Robert Schumann, Mondnacht,
Christian Gerhaher (Bariton), Gerold Huber (Klavier)

Das perfekte Lied in einer perfekten Interpretation. Wie Schumann es schafft, die Mehrdeutigkeit des Textes durch kleinste Modulationen in der Melodie oder im Rhythmus abzubilden, wie er am Ende das Lied selbst in den Himmel fliegen lässt, das ist unerreicht.


Dmitri Schostakowitsch, Walzer Nr. 2 aus der 2. Jazz-Suite,
Concertgebouworkest Amsterdam, Riccardo Chailly (Dirigent)

Das ist unser Hochzeitswalzer! Zu dieser Musik habe ich mit meiner frisch angetrauten Frau in einem alten Schloss am Rhein getanzt, natürlich Kubricks Eyes Wide Shut im Kopf, aber auch in Vorfreude auf Flitterwochen in Italien …


Claudio Baglioni: … E ci sei tu

Ein Dokument aus einer längst vergangenen Zeit, als Popmusik noch sentimental sein durfte und dabei durchaus anspruchsvoll mit perfekt formulierten Texten, die mehr andeuteten als sie verrieten. Claudio Baglioni entdeckte ich während eines Erasmus-Studienjahrs in Bologna, damals, als Bologna noch rot und wild und frei war.

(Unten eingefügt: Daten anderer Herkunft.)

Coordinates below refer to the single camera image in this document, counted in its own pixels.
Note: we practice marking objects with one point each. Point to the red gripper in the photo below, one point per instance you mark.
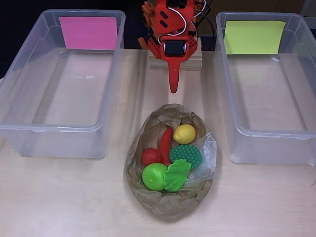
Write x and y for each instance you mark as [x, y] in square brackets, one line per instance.
[173, 57]

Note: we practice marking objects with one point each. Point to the yellow toy lemon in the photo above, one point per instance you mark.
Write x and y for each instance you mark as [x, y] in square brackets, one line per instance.
[184, 134]

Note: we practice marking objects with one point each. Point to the red toy chili pepper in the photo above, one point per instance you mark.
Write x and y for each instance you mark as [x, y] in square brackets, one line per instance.
[165, 145]

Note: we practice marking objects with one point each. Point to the dark green bumpy toy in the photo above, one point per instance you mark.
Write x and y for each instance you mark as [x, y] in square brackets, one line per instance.
[186, 153]

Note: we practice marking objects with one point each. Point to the red toy strawberry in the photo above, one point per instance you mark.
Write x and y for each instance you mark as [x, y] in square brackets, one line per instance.
[151, 156]

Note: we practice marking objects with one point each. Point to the light green toy lettuce leaf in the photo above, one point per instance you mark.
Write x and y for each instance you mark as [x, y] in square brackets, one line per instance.
[175, 176]

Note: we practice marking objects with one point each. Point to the green toy apple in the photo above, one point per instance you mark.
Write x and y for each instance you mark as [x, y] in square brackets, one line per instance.
[153, 176]

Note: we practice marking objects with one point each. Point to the red robot arm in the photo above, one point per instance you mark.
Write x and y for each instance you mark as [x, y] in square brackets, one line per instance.
[172, 19]

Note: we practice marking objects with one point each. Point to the clear plastic bin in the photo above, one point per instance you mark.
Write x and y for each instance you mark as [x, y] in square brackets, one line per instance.
[74, 98]
[266, 98]

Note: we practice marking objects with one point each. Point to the wooden base block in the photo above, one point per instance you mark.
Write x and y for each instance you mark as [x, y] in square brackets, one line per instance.
[192, 63]

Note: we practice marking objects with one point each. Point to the orange table clamp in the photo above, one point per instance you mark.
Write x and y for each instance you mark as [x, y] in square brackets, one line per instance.
[147, 17]

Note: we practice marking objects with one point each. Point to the yellow paper note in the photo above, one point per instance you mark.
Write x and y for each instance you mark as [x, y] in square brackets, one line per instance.
[251, 37]

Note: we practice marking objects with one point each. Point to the pink paper note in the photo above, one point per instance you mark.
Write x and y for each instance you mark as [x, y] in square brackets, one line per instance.
[89, 33]

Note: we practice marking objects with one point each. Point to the crumpled brown paper bag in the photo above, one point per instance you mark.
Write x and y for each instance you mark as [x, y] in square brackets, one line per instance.
[172, 205]

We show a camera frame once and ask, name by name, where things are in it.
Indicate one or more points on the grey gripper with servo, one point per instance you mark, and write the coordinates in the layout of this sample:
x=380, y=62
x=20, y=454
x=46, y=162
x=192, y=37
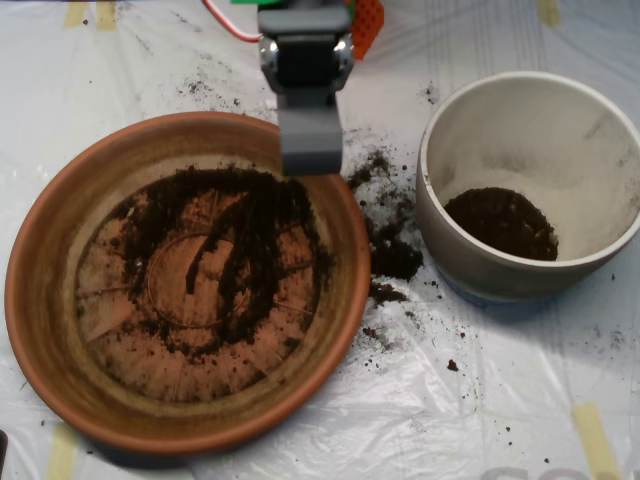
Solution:
x=303, y=65

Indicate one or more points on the dark soil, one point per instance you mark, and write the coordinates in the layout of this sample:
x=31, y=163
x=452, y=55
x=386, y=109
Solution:
x=255, y=240
x=500, y=225

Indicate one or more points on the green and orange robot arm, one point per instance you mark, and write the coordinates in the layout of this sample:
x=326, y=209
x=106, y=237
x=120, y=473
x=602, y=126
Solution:
x=370, y=25

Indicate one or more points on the spilled dark soil patch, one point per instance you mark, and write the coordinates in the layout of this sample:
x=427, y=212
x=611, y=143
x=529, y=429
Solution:
x=395, y=260

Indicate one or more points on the white ceramic pot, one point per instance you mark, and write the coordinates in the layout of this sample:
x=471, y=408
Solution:
x=500, y=280

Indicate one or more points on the small dark brown crumb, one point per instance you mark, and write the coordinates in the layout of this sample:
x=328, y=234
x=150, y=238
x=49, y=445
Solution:
x=453, y=365

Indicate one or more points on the terracotta clay bowl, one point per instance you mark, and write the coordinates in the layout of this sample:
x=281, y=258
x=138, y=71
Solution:
x=45, y=325

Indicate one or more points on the beige masking tape strip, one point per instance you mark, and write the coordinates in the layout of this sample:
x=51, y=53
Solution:
x=75, y=15
x=62, y=455
x=106, y=17
x=549, y=12
x=595, y=440

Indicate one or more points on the clear plastic cover sheet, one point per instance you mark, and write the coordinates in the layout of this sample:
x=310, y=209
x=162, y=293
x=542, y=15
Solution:
x=500, y=400

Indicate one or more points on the dark brown object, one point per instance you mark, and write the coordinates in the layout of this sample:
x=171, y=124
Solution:
x=3, y=450

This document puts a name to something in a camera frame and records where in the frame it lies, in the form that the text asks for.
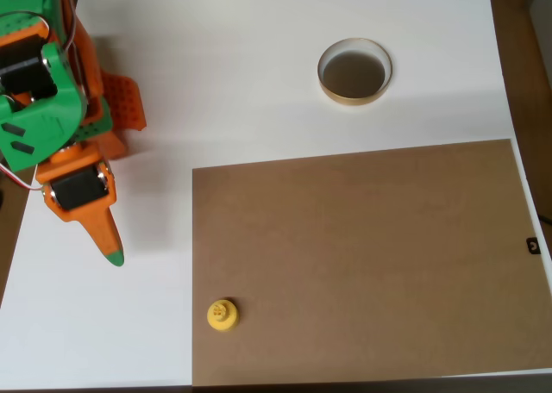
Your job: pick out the orange gripper black servo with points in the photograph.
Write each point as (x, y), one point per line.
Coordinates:
(79, 191)

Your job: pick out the small yellow plastic piece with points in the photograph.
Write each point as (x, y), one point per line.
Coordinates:
(221, 315)

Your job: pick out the orange robot base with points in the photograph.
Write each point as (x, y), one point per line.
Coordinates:
(125, 100)

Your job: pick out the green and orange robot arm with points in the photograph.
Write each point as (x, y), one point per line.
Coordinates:
(43, 121)

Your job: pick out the round shallow tin dish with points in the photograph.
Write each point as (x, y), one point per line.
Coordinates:
(354, 76)

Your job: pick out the white panel sheet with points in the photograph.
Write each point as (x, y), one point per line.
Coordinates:
(259, 87)

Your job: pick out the brown cardboard board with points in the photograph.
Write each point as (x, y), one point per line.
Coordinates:
(366, 259)

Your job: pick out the small black clip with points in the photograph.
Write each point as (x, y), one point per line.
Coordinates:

J.S. Bach: Partita Nr. 2 für Violine solo, Ciaccona,
Gidon Kremer (Geige)

Noch eine Zugabe? Wenn Bach erklingt, schweigt die Welt – schon Mauricio Kagel sagte ja bekanntlich, dass zwar nicht alle Musiker an G
ott glauben, aber an Bach glauben sie alle. Also hier eine Zugabe, die jeden Rahmen sprengt, in der Länge, in der Welt, die sie ausschreitet, und in der phänomenalen Technik, mit der Bach auf die Geige Polyphonie entstehen lässt …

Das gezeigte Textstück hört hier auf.